**Records for processing:**
# # # # # # #
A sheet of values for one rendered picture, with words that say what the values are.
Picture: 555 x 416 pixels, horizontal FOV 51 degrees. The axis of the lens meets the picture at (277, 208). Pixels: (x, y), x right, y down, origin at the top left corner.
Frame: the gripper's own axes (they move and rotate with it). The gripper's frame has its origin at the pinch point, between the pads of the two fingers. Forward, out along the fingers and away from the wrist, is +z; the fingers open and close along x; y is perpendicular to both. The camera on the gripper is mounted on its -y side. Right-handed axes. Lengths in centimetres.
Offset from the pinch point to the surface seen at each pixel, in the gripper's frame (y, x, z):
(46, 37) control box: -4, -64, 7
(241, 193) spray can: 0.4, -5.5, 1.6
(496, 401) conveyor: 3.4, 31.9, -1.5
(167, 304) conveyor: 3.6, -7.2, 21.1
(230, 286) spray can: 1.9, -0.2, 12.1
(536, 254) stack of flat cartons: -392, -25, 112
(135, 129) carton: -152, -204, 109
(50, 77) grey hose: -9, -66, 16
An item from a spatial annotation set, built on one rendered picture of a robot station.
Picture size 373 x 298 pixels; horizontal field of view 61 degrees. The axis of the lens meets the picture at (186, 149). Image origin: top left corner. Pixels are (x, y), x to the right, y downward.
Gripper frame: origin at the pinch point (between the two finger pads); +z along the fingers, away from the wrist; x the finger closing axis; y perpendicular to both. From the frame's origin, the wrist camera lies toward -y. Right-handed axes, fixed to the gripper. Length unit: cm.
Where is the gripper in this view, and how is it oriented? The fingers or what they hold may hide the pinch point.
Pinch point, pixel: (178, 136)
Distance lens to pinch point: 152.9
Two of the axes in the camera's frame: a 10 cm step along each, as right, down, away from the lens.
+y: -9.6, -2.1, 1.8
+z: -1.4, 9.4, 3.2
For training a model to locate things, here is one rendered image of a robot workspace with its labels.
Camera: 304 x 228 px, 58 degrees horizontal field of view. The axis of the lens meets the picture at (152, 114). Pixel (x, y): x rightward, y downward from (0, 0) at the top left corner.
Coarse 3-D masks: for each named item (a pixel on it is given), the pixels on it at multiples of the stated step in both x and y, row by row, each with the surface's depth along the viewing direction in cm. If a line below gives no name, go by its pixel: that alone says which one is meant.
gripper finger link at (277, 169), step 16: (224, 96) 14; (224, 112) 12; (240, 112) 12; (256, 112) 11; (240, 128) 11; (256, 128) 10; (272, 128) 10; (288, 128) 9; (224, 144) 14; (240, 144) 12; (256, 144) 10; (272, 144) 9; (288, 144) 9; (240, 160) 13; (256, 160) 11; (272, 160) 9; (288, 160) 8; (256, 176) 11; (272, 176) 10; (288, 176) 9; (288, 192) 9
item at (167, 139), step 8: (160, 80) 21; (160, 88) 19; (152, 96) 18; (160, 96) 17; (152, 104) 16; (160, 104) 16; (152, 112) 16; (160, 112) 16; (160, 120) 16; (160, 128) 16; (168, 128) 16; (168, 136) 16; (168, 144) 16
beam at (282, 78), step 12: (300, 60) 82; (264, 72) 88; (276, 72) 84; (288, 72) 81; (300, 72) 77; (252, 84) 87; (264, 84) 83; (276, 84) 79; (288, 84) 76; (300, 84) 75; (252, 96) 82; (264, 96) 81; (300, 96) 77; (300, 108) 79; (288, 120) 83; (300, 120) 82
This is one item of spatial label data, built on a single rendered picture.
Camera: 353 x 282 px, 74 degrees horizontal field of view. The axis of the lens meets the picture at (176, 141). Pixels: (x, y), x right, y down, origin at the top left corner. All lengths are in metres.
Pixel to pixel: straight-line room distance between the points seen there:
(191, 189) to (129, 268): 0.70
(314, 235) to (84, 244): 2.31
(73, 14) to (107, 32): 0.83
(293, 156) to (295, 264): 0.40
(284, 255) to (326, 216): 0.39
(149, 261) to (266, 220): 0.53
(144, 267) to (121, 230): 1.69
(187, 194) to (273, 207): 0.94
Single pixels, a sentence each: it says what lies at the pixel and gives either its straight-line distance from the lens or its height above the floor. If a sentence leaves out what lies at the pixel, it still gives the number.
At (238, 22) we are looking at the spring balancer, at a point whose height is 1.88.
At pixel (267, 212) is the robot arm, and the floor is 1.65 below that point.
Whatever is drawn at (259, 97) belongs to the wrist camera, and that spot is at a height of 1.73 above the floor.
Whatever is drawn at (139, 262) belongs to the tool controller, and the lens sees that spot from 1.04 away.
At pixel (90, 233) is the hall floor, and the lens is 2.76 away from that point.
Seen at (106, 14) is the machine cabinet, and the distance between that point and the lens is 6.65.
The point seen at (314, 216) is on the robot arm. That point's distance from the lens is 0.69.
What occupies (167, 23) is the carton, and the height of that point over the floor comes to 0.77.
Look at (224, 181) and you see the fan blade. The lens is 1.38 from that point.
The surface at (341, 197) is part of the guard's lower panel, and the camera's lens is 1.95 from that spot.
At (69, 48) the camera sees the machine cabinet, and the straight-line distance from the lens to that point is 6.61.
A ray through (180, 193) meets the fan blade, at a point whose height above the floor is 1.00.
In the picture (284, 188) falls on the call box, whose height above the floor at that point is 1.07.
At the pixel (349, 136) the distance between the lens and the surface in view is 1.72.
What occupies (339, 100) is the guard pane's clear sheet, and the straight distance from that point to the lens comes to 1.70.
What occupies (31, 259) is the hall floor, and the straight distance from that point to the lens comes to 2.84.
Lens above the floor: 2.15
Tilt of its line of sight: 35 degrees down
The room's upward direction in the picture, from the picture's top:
# # # # # # #
Only the lines above from the line containing "An item from" through the line containing "Picture size 373" should be retyped, exactly and with both ends included.

**Answer section:**
An item from a spatial annotation set, built on one rendered picture of a robot station.
Picture size 373 x 298 pixels; horizontal field of view 61 degrees. The axis of the lens meets the picture at (186, 149). Image origin: top left corner. Pixels are (x, y), x to the right, y downward.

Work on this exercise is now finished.